Give back the listing underneath, unchanged and complete.

########################################

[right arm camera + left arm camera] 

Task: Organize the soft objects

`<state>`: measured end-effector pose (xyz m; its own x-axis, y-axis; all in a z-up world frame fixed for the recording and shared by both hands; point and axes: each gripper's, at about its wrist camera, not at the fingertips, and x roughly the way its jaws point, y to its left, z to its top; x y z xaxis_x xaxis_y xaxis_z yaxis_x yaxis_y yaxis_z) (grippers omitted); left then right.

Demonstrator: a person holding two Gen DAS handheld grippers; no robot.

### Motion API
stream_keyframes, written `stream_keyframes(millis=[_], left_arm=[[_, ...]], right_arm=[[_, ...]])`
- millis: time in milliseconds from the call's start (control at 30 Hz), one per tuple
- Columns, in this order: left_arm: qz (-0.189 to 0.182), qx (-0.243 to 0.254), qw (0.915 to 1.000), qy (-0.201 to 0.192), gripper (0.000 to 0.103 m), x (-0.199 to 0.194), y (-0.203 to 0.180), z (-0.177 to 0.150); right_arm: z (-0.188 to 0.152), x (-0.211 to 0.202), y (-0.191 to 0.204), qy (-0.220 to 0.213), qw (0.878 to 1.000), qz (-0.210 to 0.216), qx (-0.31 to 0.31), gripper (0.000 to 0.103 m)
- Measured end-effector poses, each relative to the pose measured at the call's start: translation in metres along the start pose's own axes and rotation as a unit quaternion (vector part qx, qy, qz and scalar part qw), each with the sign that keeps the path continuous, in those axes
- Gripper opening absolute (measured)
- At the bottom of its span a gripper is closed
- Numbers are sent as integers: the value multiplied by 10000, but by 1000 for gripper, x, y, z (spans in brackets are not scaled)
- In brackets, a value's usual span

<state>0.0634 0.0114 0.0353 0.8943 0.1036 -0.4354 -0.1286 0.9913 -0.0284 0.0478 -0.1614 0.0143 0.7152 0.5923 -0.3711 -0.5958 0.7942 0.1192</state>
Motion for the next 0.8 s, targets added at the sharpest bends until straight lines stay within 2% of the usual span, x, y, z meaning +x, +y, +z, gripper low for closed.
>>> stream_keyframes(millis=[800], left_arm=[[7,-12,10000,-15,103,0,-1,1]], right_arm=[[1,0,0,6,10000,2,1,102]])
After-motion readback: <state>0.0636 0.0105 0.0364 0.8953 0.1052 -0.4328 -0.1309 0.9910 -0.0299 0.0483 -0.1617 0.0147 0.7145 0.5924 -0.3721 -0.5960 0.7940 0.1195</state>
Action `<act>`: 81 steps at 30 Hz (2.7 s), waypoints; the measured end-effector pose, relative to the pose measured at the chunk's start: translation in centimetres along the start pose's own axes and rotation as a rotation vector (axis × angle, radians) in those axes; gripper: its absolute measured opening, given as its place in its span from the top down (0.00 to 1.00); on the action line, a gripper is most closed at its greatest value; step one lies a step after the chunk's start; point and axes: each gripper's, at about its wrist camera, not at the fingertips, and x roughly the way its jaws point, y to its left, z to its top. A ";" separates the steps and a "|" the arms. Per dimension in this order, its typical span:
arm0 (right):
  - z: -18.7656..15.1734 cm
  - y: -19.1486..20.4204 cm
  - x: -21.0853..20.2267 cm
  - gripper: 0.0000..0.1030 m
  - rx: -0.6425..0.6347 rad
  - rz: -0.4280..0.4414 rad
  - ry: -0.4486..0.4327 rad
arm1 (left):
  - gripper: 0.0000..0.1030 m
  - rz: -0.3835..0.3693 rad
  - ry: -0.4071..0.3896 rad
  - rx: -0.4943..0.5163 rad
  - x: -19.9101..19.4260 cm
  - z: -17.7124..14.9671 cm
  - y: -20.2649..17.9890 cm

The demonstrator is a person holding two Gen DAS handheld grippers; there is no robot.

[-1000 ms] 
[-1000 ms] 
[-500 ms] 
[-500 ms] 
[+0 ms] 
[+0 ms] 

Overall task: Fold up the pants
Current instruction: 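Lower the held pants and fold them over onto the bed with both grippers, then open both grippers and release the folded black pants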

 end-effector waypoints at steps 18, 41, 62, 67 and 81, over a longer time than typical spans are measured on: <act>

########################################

# RESULT:
[right arm camera + left arm camera] 

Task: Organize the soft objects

`<state>`: measured end-effector pose (xyz m; its own x-axis, y-axis; all in a z-up world frame fixed for the recording and shared by both hands; point and axes: each gripper's, at about its wrist camera, not at the fingertips, and x roughly the way its jaws point, y to its left, z to its top; x y z xaxis_x xaxis_y xaxis_z yaxis_x yaxis_y yaxis_z) (grippers omitted); left then right.

Demonstrator: a person holding two Gen DAS handheld grippers; no robot.

### Motion API
stream_keyframes, written `stream_keyframes(millis=[_], left_arm=[[_, ...]], right_arm=[[_, ...]])`
- millis: time in milliseconds from the call's start (control at 30 Hz), one per tuple
- Columns, in this order: left_arm: qz (-0.189 to 0.182), qx (-0.243 to 0.254), qw (0.915 to 1.000), qy (-0.201 to 0.192), gripper (0.000 to 0.103 m), x (-0.199 to 0.194), y (-0.203 to 0.180), z (-0.177 to 0.150); right_arm: z (-0.188 to 0.152), x (-0.211 to 0.202), y (-0.191 to 0.204), qy (-0.220 to 0.213), qw (0.878 to 1.000), qz (-0.210 to 0.216), qx (-0.31 to 0.31), gripper (0.000 to 0.103 m)
- Measured end-effector poses, each relative to the pose measured at the call's start: translation in metres along the start pose's own axes and rotation as a unit quaternion (vector part qx, qy, qz and scalar part qw), each with the sign that keeps the path continuous, in those axes
- Gripper opening absolute (measured)
- At the bottom of its span a gripper is closed
- Numbers are sent as integers: the value multiplied by 10000, but by 1000 for gripper, x, y, z (spans in brackets are not scaled)
- In brackets, a value's usual span

<state>0.0634 0.0114 0.0353 0.8943 0.1036 -0.4354 -0.1286 0.9913 -0.0284 0.0478 -0.1614 0.0143 0.7152 0.5923 -0.3711 -0.5958 0.7942 0.1192</state>
Motion for the next 0.8 s, targets added at the sharpest bends until straight lines stay within 2% of the usual span, x, y, z meaning +x, +y, +z, gripper low for closed.
>>> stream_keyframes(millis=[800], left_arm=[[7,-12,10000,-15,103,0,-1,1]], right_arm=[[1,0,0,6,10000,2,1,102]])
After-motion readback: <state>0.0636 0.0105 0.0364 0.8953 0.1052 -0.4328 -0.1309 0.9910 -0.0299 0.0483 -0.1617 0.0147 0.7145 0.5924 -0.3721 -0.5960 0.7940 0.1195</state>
Action `<act>`: 81 steps at 30 Hz (2.7 s), waypoints; the measured end-effector pose, relative to the pose measured at the chunk's start: translation in centimetres along the start pose's own axes and rotation as a rotation vector (axis × angle, radians) in those axes; gripper: its absolute measured opening, given as its place in its span from the top down (0.00 to 1.00); on the action line, a gripper is most closed at its greatest value; step one lies a step after the chunk's start; point and axes: each gripper's, at about its wrist camera, not at the fingertips, and x roughly the way its jaws point, y to its left, z to its top. A ";" separates the steps and a "|" the arms. Per dimension in this order, its typical span:
arm0 (right):
  - z: -18.7656..15.1734 cm
  - y: -19.1486..20.4204 cm
  - x: -21.0853..20.2267 cm
  - gripper: 0.0000..0.1030 m
  - rx: -0.6425..0.6347 rad
  - rz: -0.4280..0.4414 rad
  - ry: -0.4486..0.4327 rad
arm1 (left):
  - gripper: 0.0000..0.1030 m
  - rz: -0.3835..0.3693 rad
  - ry: -0.4071..0.3896 rad
  - rx: -0.4943..0.5163 rad
  - x: -19.9101..19.4260 cm
  - z: -17.7124..14.9671 cm
  - y: -20.2649..17.9890 cm

The demonstrator is a person holding two Gen DAS handheld grippers; there is no robot.

[-1000 ms] 
[-1000 ms] 
[-500 ms] 
[-500 ms] 
[+0 ms] 
[+0 ms] 

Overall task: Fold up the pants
Current instruction: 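Lower the held pants and fold them over onto the bed with both grippers, then open both grippers and release the folded black pants
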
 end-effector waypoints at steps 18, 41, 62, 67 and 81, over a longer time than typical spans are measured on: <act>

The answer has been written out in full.